原文(投稿日:2010/03/22)へのリンク

"包括的ドキュメントよりも,動作するソフトウェアを。",アジャイマニフェスト 2001 より。

アジャイルのコミュニティにおいて,ドキュメントは明らかなテーマであっただろうか? どれ位の量のドキュメントを作る必要があるのだろうか? 必要なものは? 不要なものは? 従来の開発プロセスのドキュメントをアジャイルに移行する方法は? アジャイルコミュニティにおいてドキュメントは,明確な定義に欠けている分野なのだ。

Zen Agile の最近のブログエントリに,次のような問いかけがあった。"十分なドキュメントとはどの程度なのか?"。 この記事の筆者は,政府機関での自身の開発経験と,そこでドキュメントが重視されている理由について,次のように語っている。

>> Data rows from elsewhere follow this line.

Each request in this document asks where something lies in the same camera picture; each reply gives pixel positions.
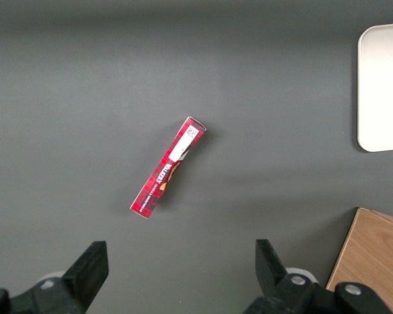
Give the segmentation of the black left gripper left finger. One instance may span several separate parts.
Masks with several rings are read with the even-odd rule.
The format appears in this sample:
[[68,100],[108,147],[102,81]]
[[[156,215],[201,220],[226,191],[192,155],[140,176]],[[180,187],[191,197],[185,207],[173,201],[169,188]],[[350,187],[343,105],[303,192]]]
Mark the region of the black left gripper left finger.
[[108,274],[107,243],[94,241],[62,274],[46,275],[17,296],[0,288],[0,313],[86,313]]

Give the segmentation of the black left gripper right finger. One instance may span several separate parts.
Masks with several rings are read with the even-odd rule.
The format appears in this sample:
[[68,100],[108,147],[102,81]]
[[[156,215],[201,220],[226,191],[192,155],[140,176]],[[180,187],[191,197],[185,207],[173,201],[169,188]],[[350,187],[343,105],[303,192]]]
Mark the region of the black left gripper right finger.
[[290,273],[270,241],[255,242],[255,272],[263,293],[245,313],[391,313],[366,285],[341,282],[333,292],[300,272]]

私はずっと,これらのドキュメントがすべて必要なのは “顧客が政府だから”,と聞かされてきました。しかし少し調べてみると,おおよそ次のような理由が分かってきたのです。

  1. 営業面から,仕様承認とビルド承認のための包括的な情報が必要である。
  2. システムの設計目的を開発者に伝える必要がある。
  3. 改良を行う開発者が,システム構成を知る必要がある。
  4. メンテナンスを行う開発者が,システム構成を知る必要がある。
  5. 政府が費用発生の理由と,その用途に関する詳細な情報を要求している。

経験から言えば,しかし要件定義資料に関して理解できる営業関係者は非常にまれです。彼らは,プロジェクトのバックグラウンド資料を読んでプロジェクトの現状と原理の明確な定義を確認したり,ユースケースより理解の簡単なプロジェクト説明図としてビジネスプロセスマップを確認するようなことは行います。しかし全般的に,まだ実現できていないものを書面で承認するために,というのはあまりなく … そう … 論理的でないのです。

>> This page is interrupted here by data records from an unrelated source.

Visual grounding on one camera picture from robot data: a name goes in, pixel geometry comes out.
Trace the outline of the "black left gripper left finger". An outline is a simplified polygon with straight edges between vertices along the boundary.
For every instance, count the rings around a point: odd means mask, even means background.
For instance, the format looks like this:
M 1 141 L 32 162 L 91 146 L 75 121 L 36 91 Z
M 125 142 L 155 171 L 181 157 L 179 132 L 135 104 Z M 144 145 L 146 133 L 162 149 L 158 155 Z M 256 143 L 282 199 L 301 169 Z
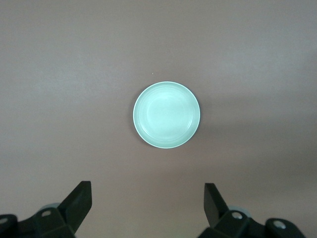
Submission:
M 20 238 L 74 238 L 92 207 L 90 181 L 80 182 L 57 206 L 46 207 L 18 223 Z

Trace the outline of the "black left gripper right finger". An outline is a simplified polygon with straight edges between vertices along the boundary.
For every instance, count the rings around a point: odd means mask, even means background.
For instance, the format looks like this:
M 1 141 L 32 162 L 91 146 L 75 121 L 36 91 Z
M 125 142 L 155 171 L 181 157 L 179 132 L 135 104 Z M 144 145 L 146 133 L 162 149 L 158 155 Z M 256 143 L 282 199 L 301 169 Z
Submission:
M 264 238 L 265 226 L 239 207 L 228 207 L 214 183 L 204 188 L 204 211 L 209 227 L 200 238 Z

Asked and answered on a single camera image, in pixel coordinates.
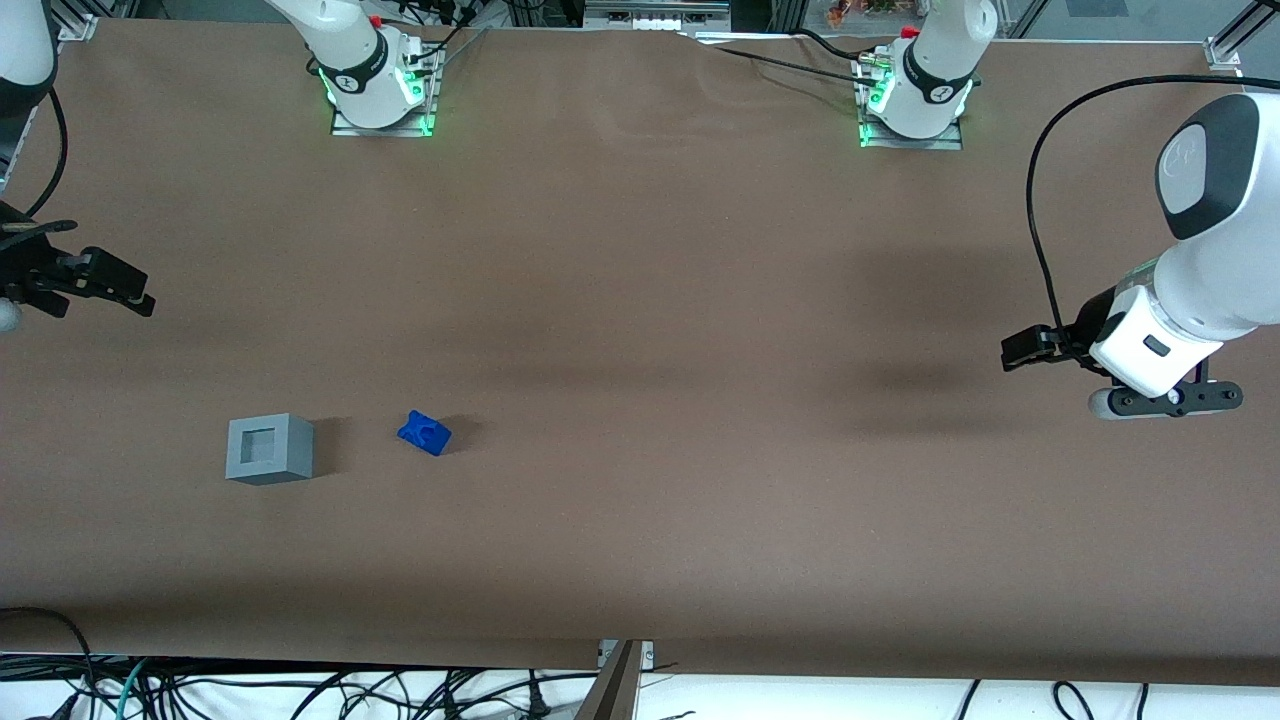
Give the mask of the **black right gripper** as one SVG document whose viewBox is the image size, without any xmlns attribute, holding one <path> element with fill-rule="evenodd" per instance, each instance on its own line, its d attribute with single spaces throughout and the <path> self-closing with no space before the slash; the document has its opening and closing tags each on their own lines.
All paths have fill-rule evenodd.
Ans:
<svg viewBox="0 0 1280 720">
<path fill-rule="evenodd" d="M 100 291 L 140 316 L 154 314 L 156 300 L 146 293 L 147 274 L 105 249 L 83 249 L 72 255 L 52 246 L 44 233 L 3 233 L 1 319 L 22 319 L 36 310 L 61 319 L 70 301 L 56 288 L 72 277 L 77 287 Z"/>
</svg>

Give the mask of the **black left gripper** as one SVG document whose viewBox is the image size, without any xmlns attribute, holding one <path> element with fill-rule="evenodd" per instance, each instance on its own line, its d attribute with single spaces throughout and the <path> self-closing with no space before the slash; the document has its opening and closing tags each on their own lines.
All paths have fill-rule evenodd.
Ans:
<svg viewBox="0 0 1280 720">
<path fill-rule="evenodd" d="M 1020 331 L 1004 338 L 1004 372 L 1046 363 L 1051 354 L 1061 354 L 1064 361 L 1075 363 L 1083 369 L 1102 369 L 1091 348 L 1103 334 L 1115 292 L 1115 288 L 1107 288 L 1094 295 L 1080 306 L 1075 320 L 1066 325 L 1039 324 L 1038 331 Z"/>
</svg>

筆者は次に,ドキュメントの代替手段について説明している。その内容は次のようなものだ。

  1. ペルソナ,シナリオ,コンテキストダイアグラムによるコンテキストの明確化
  2. プロセスマップ,トレーサビリティマトリクスを使用した要件定義
  3. データモデル,サイトマップ,ナビゲーション設計,UI設計によるソリューションのドキュメント化
  4. プロトタイプを使用した,ソリューションの評価・承認の繰り返し実施
  5. コード,テスト,管理,物理データモデルを含むシステム構造の文書化

このプロセスは実体験を元に,よく検討されてはいるが,私たちすべてがコミュニティで行っている事とほとんど同じではないだろうか?

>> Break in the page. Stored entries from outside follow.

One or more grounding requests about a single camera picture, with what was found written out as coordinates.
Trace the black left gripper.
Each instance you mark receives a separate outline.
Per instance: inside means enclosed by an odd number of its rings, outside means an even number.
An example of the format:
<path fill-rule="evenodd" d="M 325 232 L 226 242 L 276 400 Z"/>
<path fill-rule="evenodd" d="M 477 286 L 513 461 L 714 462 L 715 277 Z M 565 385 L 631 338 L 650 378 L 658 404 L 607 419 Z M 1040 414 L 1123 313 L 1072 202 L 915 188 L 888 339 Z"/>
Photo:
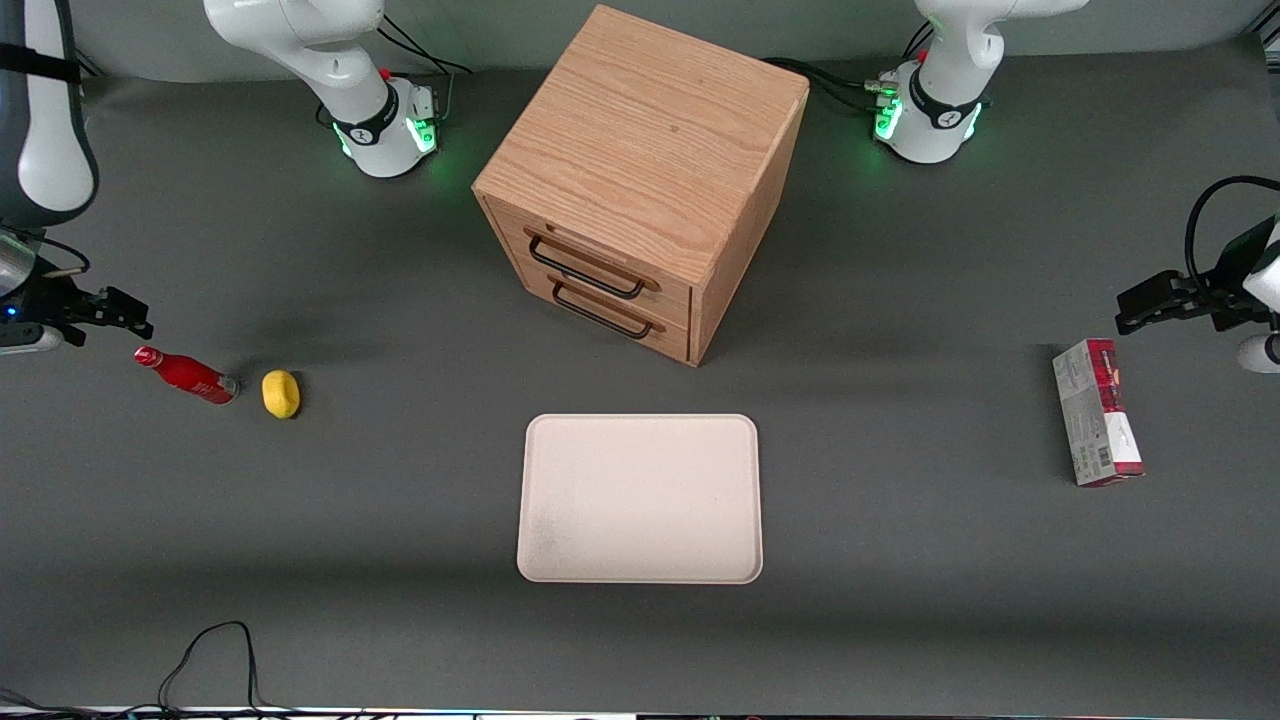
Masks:
<path fill-rule="evenodd" d="M 1221 318 L 1266 323 L 1279 311 L 1279 229 L 1263 220 L 1225 243 L 1213 268 L 1204 273 Z M 1130 336 L 1170 320 L 1201 316 L 1198 284 L 1176 270 L 1158 272 L 1117 296 L 1116 331 Z"/>

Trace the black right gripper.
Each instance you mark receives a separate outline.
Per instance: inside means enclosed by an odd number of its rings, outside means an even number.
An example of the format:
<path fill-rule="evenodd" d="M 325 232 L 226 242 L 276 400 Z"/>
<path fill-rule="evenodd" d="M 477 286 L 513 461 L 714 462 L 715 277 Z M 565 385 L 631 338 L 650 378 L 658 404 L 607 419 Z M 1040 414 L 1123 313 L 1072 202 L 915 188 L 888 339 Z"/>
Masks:
<path fill-rule="evenodd" d="M 3 297 L 3 347 L 81 347 L 87 325 L 114 327 L 141 340 L 154 337 L 148 305 L 116 287 L 95 295 L 78 287 L 84 268 L 37 269 L 20 287 Z"/>

ストーリー,ユースケース,あるいはテストを仕様とする ことの議論がある。他にもあるだろうか? この記事の筆者も今回始めて知ったのだが,アジャイルのドキュメントだけを取り上げた 書籍もある。ドキュメントに関して 示唆と表現性に富んだ章 を含む本もある。さらには 3年以上前の InfoQ のアーティクルでも この主題が取り上げられている。

ドキュメントに関しては,私たちには合意(コンセンサス)どころか,ほんのいくつかの一致した '見解' さえ持っていないのではないだろうか。この主題に関する資料はあまりにも少なく,それを語ることさえ本当に難しい。何か書をなすにはテーマが単純すぎるのか。あるいは逆にあまりにも複雑で,推奨すべき良案を私たちが持ち合わせていないのか。読者の考えはどうだろう?